> _Data extract_:
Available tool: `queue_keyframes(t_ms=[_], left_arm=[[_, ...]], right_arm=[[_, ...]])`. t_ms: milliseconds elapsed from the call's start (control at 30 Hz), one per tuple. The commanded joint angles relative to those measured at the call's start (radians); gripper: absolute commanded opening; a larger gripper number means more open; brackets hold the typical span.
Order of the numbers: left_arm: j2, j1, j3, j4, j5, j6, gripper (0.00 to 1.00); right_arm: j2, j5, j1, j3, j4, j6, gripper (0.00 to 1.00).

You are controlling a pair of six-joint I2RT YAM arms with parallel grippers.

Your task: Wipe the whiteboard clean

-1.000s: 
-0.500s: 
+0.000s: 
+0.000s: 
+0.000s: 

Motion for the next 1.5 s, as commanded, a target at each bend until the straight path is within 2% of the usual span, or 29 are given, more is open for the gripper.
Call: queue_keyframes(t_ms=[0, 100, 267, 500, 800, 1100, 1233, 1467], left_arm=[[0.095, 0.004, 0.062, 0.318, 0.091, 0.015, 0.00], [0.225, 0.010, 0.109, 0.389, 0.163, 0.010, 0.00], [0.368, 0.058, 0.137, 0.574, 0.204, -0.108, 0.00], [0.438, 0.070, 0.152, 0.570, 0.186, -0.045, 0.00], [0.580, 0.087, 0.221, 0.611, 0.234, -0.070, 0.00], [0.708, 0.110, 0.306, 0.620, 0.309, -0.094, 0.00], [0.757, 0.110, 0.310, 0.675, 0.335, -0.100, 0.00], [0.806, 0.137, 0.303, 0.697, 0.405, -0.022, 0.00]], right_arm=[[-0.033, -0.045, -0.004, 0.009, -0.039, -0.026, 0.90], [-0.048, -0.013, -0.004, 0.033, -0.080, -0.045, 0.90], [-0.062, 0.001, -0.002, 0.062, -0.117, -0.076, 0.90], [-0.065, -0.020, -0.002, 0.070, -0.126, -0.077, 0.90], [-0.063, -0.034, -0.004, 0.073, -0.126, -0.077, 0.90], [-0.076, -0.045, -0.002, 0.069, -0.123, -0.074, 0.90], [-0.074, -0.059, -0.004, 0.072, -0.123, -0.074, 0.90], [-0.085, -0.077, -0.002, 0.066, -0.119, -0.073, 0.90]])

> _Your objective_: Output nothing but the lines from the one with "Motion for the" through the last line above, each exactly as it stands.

> _Response below_:
Motion for the next 1.5 s, as commanded, a target at each bend until the straight path is within 2% of the usual span, or 29 are given, more is open for the gripper.
Call: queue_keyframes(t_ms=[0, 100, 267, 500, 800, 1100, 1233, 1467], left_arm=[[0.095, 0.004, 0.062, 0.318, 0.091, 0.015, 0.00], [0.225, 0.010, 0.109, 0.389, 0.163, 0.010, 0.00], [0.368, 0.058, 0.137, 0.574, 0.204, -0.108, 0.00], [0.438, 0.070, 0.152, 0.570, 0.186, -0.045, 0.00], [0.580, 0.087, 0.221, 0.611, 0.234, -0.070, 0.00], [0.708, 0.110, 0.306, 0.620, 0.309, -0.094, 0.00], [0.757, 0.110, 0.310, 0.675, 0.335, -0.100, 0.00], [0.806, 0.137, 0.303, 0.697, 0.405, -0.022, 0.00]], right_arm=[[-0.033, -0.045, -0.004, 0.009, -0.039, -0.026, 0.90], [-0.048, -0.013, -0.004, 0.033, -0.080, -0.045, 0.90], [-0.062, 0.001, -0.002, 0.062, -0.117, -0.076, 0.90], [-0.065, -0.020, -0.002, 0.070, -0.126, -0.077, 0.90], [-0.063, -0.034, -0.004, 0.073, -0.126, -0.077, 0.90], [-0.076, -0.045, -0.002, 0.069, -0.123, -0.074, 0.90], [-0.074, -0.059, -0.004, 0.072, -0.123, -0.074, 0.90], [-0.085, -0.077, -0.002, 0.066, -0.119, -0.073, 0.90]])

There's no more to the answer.